» **Exercise instructions**:
The answer must be the full listing, reproduced without any change.

» **Material to process**:

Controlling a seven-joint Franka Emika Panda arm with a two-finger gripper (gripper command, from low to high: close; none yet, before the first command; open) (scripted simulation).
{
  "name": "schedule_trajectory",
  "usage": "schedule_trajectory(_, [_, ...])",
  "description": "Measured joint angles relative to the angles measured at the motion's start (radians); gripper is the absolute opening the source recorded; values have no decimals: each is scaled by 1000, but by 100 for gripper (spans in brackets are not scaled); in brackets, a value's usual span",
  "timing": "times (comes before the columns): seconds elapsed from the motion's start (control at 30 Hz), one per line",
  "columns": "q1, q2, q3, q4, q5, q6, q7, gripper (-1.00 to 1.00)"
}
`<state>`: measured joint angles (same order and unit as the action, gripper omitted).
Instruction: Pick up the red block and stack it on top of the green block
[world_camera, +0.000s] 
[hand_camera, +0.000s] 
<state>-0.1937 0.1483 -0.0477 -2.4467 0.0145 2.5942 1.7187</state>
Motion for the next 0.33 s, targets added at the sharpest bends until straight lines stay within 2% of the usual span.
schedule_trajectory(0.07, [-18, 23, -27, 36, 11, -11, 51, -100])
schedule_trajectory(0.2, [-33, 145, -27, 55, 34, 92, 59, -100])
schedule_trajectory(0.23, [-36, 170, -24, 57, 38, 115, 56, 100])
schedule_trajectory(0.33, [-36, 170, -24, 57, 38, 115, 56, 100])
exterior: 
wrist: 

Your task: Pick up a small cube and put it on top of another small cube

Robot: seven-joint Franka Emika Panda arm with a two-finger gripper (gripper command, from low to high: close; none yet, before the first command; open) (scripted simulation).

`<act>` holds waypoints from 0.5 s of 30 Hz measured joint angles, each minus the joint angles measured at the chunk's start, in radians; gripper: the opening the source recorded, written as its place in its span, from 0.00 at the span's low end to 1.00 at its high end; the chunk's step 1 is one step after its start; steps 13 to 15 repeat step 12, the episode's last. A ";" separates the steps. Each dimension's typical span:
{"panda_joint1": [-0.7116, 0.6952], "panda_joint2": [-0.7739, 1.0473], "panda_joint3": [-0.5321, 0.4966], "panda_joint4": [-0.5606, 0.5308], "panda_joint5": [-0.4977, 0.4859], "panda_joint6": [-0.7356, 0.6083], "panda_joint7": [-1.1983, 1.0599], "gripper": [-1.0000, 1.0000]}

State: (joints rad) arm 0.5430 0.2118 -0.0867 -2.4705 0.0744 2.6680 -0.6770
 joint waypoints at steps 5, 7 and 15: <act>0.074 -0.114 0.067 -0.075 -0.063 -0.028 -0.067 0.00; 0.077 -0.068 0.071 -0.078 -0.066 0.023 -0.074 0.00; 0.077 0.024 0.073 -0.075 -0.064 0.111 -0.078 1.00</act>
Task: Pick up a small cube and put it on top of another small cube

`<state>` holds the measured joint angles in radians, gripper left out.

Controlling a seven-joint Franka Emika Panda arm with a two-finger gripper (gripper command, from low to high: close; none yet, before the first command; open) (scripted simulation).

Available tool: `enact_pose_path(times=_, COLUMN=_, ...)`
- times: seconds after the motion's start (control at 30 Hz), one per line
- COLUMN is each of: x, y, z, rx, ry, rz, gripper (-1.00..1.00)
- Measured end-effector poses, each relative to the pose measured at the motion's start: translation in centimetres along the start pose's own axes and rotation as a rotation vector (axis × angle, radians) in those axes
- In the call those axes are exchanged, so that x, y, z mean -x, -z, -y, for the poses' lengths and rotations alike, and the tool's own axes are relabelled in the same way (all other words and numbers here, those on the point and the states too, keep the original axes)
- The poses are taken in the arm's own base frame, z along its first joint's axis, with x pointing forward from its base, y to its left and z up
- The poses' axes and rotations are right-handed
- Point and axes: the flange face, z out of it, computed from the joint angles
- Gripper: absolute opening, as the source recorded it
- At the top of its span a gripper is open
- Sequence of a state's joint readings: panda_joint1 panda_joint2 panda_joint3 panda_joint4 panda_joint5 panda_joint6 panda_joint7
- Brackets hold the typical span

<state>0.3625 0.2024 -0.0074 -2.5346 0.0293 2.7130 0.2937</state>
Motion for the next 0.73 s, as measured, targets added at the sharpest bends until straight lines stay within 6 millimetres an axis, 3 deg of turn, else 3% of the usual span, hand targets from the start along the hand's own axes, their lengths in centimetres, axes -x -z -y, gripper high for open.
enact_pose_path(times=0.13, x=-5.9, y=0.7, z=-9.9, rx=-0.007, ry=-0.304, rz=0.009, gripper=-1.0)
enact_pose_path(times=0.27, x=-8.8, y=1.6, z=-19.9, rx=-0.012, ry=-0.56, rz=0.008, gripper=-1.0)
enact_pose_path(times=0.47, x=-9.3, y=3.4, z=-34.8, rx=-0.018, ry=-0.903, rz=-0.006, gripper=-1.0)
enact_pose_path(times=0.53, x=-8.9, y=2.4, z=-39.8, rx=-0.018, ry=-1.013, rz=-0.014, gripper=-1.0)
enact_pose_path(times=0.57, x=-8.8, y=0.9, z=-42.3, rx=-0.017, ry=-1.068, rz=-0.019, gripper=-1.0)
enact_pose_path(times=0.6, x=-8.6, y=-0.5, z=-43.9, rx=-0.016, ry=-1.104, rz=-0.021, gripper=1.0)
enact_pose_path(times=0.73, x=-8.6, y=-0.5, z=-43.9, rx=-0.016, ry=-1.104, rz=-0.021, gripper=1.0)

» **Response area**:
Controlling a seven-joint Franka Emika Panda arm with a two-finger gripper (gripper command, from low to high: close; none yet, before the first command; open) (scripted simulation).
{
  "name": "schedule_trajectory",
  "usage": "schedule_trajectory(_, [_, ...])",
  "description": "Measured joint angles relative to the angles measured at the motion's start (radians); gripper is the absolute opening the source recorded; values have no decimals: each is scaled by 1000, but by 100 for gripper (spans in brackets are not scaled); in brackets, a value's usual span",
  "timing": "times (comes before the columns): seconds elapsed from the motion's start (control at 30 Hz), one per line",
  "columns": "q1, q2, q3, q4, q5, q6, q7, gripper (-1.00 to 1.00)"
}
`<state>`: measured joint angles (same order and unit as the action, gripper omitted).
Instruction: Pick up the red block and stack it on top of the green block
[world_camera, +0.000s] 
[hand_camera, +0.000s] 
<state>-0.1937 0.1483 -0.0477 -2.4467 0.0145 2.5942 1.7187</state>
Motion for the next 0.33 s, targets added at the sharpest bends until straight lines stay within 2% of the usual span.
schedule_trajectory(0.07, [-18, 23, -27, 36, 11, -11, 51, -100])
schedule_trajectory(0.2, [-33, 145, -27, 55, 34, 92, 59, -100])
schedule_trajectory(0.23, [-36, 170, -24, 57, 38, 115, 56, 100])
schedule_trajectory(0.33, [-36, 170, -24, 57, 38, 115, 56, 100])
exterior: 
wrist: 

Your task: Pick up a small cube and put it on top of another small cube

Robot: seven-joint Franka Emika Panda arm with a two-finger gripper (gripper command, from low to high: close; none yet, before the first command; open) (scripted simulation).

`<act>` holds waypoints from 0.5 s of 30 Hz measured joint angles, each minus the joint angles measured at the chunk's start, in radians; gripper: the opening the source recorded, written as its place in its span, from 0.00 at the span's low end to 1.00 at its high end; the chunk's step 1 is one step after its start; steps 13 to 15 repeat step 12, the episode's last. A ";" separates the steps. Each dimension's typical span:
{"panda_joint1": [-0.7116, 0.6952], "panda_joint2": [-0.7739, 1.0473], "panda_joint3": [-0.5321, 0.4966], "panda_joint4": [-0.5606, 0.5308], "panda_joint5": [-0.4977, 0.4859], "panda_joint6": [-0.7356, 0.6083], "panda_joint7": [-1.1983, 1.0599], "gripper": [-1.0000, 1.0000]}

State: (joints rad) arm 0.5430 0.2118 -0.0867 -2.4705 0.0744 2.6680 -0.6770
 joint waypoints at steps 5, 7 and 15: <act>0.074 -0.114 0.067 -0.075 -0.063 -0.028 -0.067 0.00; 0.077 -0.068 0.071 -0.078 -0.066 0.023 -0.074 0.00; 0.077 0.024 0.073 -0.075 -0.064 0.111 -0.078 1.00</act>
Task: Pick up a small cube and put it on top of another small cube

`<state>` holds the measured joint angles in radians, gripper left out.

Controlling a seven-joint Franka Emika Panda arm with a two-finger gripper (gripper command, from low to high: close; none yet, before the first command; open) (scripted simulation).

Available tool: `enact_pose_path(times=_, COLUMN=_, ...)`
- times: seconds after the motion's start (control at 30 Hz), one per line
- COLUMN is each of: x, y, z, rx, ry, rz, gripper (-1.00..1.00)
- Measured end-effector poses, each relative to the pose measured at the motion's start: translation in centimetres along the start pose's own axes and rotation as a rotation vector (axis × angle, radians) in those axes
- In the call those axes are exchanged, so that x, y, z mean -x, -z, -y, for the poses' lengths and rotations alike, and the tool's own axes are relabelled in the same way (all other words and numbers here, those on the point and the states too, keep the original axes)
- The poses are taken in the arm's own base frame, z along its first joint's axis, with x pointing forward from its base, y to its left and z up
- The poses' axes and rotations are right-handed
- Point and axes: the flange face, z out of it, computed from the joint angles
- Gripper: absolute opening, as the source recorded it
- At the top of its span a gripper is open
- Sequence of a state's joint readings: panda_joint1 panda_joint2 panda_joint3 panda_joint4 panda_joint5 panda_joint6 panda_joint7
- Brackets hold the typical span

<state>0.3625 0.2024 -0.0074 -2.5346 0.0293 2.7130 0.2937</state>
Motion for the next 0.73 s, as measured, targets added at the sharpest bends until straight lines stay within 6 millimetres an axis, 3 deg of turn, else 3% of the usual span, hand targets from the start along the hand's own axes, their lengths in centimetres, axes -x -z -y, gripper high for open.
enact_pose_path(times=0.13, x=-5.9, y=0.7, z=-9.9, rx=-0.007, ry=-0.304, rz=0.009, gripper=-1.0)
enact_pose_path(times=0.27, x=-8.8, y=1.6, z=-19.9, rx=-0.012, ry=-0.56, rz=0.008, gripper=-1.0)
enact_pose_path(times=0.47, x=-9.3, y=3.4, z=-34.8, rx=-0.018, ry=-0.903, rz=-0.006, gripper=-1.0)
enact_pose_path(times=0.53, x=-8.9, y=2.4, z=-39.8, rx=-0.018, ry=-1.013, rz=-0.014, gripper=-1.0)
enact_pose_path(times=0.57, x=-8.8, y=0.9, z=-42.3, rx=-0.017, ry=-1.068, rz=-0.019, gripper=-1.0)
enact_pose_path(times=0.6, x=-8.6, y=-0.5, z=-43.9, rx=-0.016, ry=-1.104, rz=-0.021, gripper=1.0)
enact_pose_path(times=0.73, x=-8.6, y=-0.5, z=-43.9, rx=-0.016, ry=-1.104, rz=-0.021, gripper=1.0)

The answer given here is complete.